Hello, I have a little problem that I think that comes from the misunderstanding of the Concatenate or Peek functions. As far as I know those functions do:
Concactenate (Old_Table): Used when loading a table this adds the rows of the new tabla at de end of (in the last position) the Old_Table to create the New_Table.
Peek(Field): Written this way, this function returns the value of the last row of the new table.
Given This, suppose that I have a Table named "Old Table" whit data of some product that includes sn (Serial Number) , date (Timestamp), and Color. What I want is to Concatenate Table_With_Duplicates to it so i use a where statement with peeks to check if the last row value is the same as the new one I want to introduce and discard it.
Concatenate(Old_Table): load * Resident Table_Sorted_With_Duplicates wherenot(peek(date)=date and sn=peek(sn) and COLOR=peek(COLOR)); drop tableTable_Sorted_With_Duplicates;
With this code, when on the old table still there but if I create first a table without duplicates and then concatenate it works:
load * Resident Table_Sorted_With_Duplicates wherenot(peek(date)=date and sn=peek(sn) and COLOR=peek(COLOR)); drop tableTable_Sorted_With_Duplicates;
load * ResidentTable_Clean;
My point is that there is something that I misunderstand abount the Concatenate function on QV and when you use it the new rows are not added at the end of the table where the peek is checking.

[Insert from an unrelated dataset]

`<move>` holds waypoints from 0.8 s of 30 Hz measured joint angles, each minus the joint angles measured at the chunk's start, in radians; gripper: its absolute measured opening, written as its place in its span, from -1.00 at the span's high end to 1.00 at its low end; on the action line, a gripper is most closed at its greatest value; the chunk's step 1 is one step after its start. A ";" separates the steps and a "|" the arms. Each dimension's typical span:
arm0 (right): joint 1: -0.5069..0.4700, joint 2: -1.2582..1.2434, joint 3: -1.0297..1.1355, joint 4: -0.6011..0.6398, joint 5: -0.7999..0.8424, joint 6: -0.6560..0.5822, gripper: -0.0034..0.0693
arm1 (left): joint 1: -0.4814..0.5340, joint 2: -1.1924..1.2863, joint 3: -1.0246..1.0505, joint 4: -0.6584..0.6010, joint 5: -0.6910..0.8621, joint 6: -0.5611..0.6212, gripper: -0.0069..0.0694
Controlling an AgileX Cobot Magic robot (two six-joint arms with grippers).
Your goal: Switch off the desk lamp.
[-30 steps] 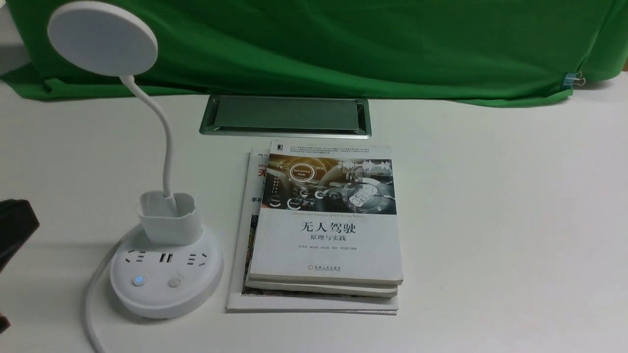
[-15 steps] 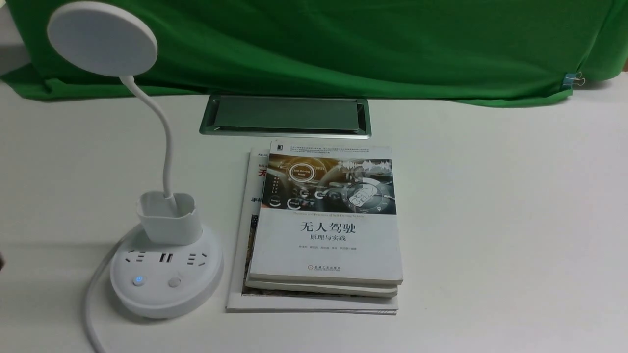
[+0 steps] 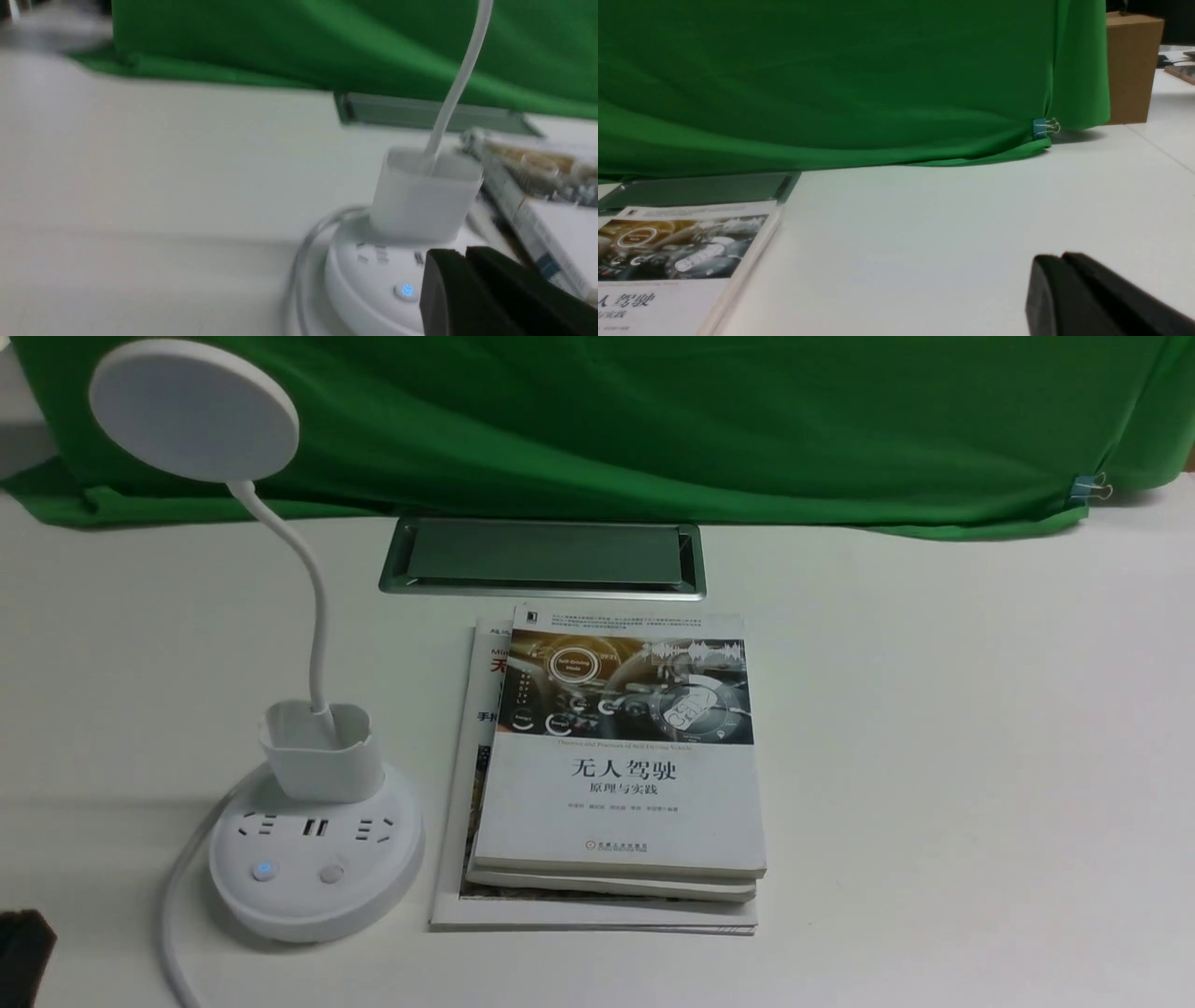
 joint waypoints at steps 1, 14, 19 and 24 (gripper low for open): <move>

I provide you an example to test it. Also, I have testested with peek( Variable, 1) in order to know if the values are added on the top an does not have worked.
Hello, I think I Find out what is really happening.
The Way QV does the concatenate is not ROW by ROW unless it must do it this way. If is possible for the QV just adds the whole table with one step and then checks the where condition after it. It is easy to see that if the that this consumes much less memory and is faster than do it row by row.
This process is like if it was pasting the memory location of the first row just after the last row of the previous table in order to start with the new one.
This does not happen if there is a calculated field on the load, then the QV is forced to create it row by row.
Event though I marked this answer as the correct (because is the one that answers the question), If someone reads this searching for a way to eliminate duplicates, please, read the answers of the other people, among them there are pretty good ways to do it.
Hello prieper I have attached you a QV with a better example. I have attatched on the original post a QV with an example. Because I can not do it here. On the example there is a variable named vLoadType that allow you to try both cases. Also on the chart in the main page you will see that the duplicates still there.
I would suggest to create a temporary key in your first table as follows: AutoNumberHash256(date, sn, COLOR) as Key_temp. Then for the concatenation use the where clause : Where Not Exists('Key_temp', AutoNumberHash256(date, sn, COLOR)).
The AutoNumberHash will calculate an unique key for each combination of the expressions inside it.
The Exists will compare the new keys with existing ones. Exists checks the field Key_temp in the whole model.
exists(field [ , expression ] )
Determines whether a specific field value exists in a specified field of the data loaded so far. Field is a name or a string expression evaluating to a field name. The field must exist in the data loaded so far by the script. Expr is an expression evaluating to the field value to look for in the specified field. If omitted, the current record’s value in the specified field will be assumed.
I believe this is a more robust solution than only looking at the previous record, since it will check the whole model for duplicates. If you use Peek or Previous you first need to sort your records and apparently it does not work with concatenate, so that's a lot of manipulation that can be avoided with the Exists() function and a key.
I don't know if you noticed in your example, but the 2 last lines with D2, S2 from table 2 are not loaded, which means in the case of using Concatenate and Peek together, you are comparing all the records of table 2 with the last one of table 1. So it seems to be a consequence the order in which QV is performing the different operations. Sorry I cannot explain more than that why it's not working as you expected.
I like a lot your solution in order to remove duplicates!
It's true that is really robust and you don't need to load the table two times (which is really good to clean the script). I wonder if it is faster or not than the one with previous(), but right now for me this is not much important.